Therapy session talking about depression and anxiety with MS

Anxiety and depression part of MS prodrome

The rate of psychiatric symptoms such as anxiety and depression is higher in people during the five-year lead up to diagnosis with multiple sclerosis (MS) than it is in healthy people, a new analysis has found. This mean psychiatric morbidity is a significant feature of the MS prodrome – the name for the period before disease onset.

Mental health problems are common among the MS population. But before diagnosis many patients notice health changes which aren’t suggestive of MS, including sleep disorders. This study set out to see if psychiatric symptoms were implicated.

Researchers analysed the data from 6,863 Patients with MS, matched for sex, age and location with up to five healthy people from the general population who were the control group.

They found depression, bipolar disorder, anxiety, and schizophrenia had a significantly higher prevalence in the MS group than the control for the five years before disease onset. The prevalence seemed to get higher as the onset date approached.
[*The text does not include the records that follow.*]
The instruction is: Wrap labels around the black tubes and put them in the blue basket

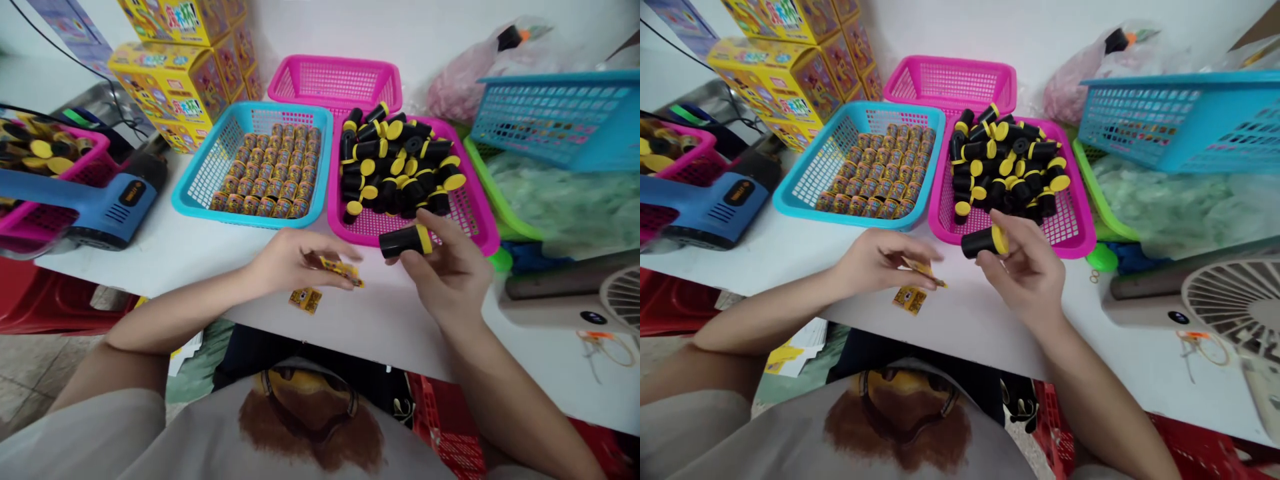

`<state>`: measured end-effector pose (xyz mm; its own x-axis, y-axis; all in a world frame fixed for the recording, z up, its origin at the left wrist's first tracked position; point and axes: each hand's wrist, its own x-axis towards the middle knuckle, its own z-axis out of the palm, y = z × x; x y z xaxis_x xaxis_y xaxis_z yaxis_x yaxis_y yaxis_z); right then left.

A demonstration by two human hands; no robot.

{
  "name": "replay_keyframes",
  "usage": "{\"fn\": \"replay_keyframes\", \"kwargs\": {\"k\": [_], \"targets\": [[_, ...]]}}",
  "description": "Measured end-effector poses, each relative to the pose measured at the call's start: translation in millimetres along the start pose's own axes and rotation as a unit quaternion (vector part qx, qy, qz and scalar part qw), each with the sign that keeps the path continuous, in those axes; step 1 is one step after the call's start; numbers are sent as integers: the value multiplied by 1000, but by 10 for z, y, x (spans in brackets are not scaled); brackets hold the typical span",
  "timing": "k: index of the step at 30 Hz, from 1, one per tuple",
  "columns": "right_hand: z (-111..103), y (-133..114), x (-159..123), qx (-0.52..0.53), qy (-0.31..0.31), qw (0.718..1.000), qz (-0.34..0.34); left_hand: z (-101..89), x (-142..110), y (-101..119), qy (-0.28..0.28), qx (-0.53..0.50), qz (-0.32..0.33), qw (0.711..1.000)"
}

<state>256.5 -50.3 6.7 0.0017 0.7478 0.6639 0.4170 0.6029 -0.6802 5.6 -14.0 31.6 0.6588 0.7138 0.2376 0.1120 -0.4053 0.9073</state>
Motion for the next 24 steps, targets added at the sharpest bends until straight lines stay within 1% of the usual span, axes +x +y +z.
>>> {"fn": "replay_keyframes", "kwargs": {"k": [2,3,6,8,11,14,16,20,24], "targets": [[-25,-60,11,0,-16,1000,12,96,38,-157,1,-32,-17,999],[-39,-85,20,-3,-21,1000,13,137,29,-227,-8,-39,-19,999],[-62,-152,39,3,-47,999,24,207,-49,-364,-53,-28,-11,998],[-60,-190,38,22,-70,996,46,218,-96,-398,-74,-21,-11,997],[-49,-233,25,42,-99,991,82,212,-114,-403,-74,-28,-9,997],[-33,-241,17,63,-114,987,97,197,-103,-384,-72,-33,15,997],[-19,-226,13,74,-121,984,104,190,-107,-370,-65,-34,32,997],[4,-168,-7,75,-137,981,118,209,-132,-392,-21,-27,55,998],[17,-128,-17,126,-162,969,138,250,-112,-486,31,-42,127,991]]}}
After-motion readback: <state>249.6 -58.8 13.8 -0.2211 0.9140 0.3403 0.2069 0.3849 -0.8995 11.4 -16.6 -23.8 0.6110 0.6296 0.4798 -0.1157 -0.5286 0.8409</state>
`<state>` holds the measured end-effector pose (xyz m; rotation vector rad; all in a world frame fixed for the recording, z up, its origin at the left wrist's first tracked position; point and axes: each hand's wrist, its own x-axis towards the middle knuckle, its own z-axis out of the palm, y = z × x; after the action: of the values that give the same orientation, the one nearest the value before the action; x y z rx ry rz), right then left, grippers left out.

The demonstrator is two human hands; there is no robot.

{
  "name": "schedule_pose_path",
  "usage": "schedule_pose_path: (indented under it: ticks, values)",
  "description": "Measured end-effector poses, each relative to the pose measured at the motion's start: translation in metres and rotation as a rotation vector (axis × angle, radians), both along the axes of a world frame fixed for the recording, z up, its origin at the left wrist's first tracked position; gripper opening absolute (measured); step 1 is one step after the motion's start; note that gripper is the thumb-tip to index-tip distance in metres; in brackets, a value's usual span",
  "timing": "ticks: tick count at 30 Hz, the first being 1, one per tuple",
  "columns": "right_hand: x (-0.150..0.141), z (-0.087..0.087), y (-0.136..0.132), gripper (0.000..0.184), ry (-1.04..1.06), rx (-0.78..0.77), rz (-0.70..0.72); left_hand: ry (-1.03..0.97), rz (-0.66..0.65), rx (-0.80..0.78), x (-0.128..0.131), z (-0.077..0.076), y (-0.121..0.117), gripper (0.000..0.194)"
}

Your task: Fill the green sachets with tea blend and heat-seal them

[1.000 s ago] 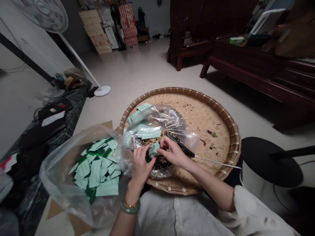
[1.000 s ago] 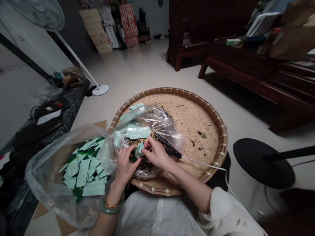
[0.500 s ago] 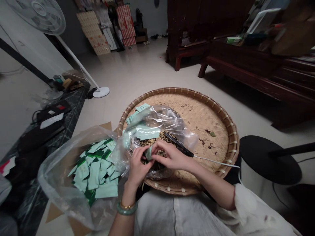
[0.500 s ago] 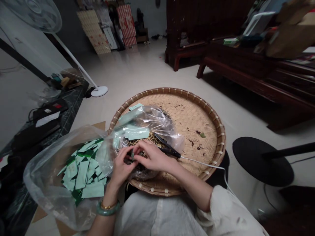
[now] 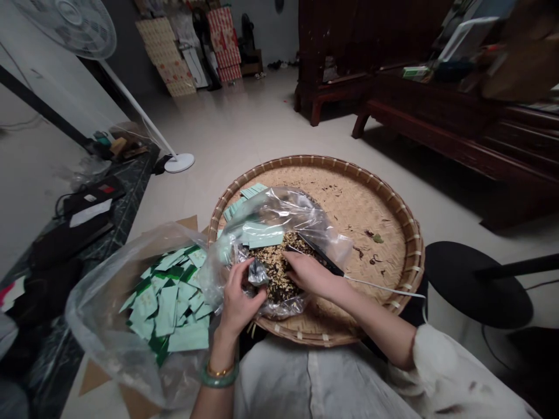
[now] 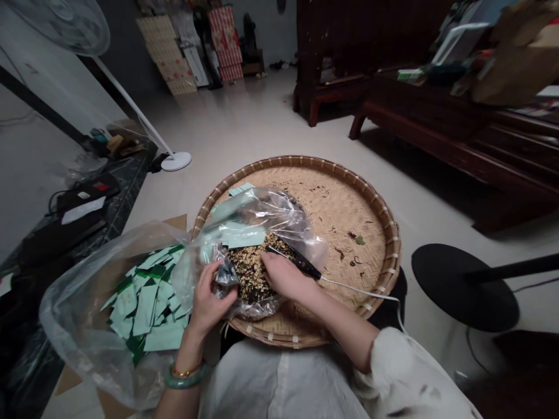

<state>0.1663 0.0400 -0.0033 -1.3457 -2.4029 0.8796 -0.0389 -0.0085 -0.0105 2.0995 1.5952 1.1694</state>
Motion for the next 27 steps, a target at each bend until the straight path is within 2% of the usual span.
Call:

A total of 28% of the MS participants and 15% of the control group had psychiatric issues during the five-year period. This is an 88% greater risk for the MS group.

Depression was the most common symptom, anxiety was the second.

The team also noted mental health-related doctor visits were 125% more frequent in MS patients than the controls and visits to psychiatrists were 150% more common in the year before diagnosis.

Hospital admissions were also up for MS patients by 130% five years prior to onset, rising to almost 200% by one year to onset.

Psychiatric medication prescriptions were up by 75% five years prior and 100% at one year to onset.

The researchers said the results were somewhat limited by the data captured being from public healthcare which means the patients were actively seeking help for their symptoms, but this would probably be equally true across the control group too. The findings demonstrated that the psychiatric issues that appear before MS onset are an “important contributor to increased healthcare use in the MS prodrome.”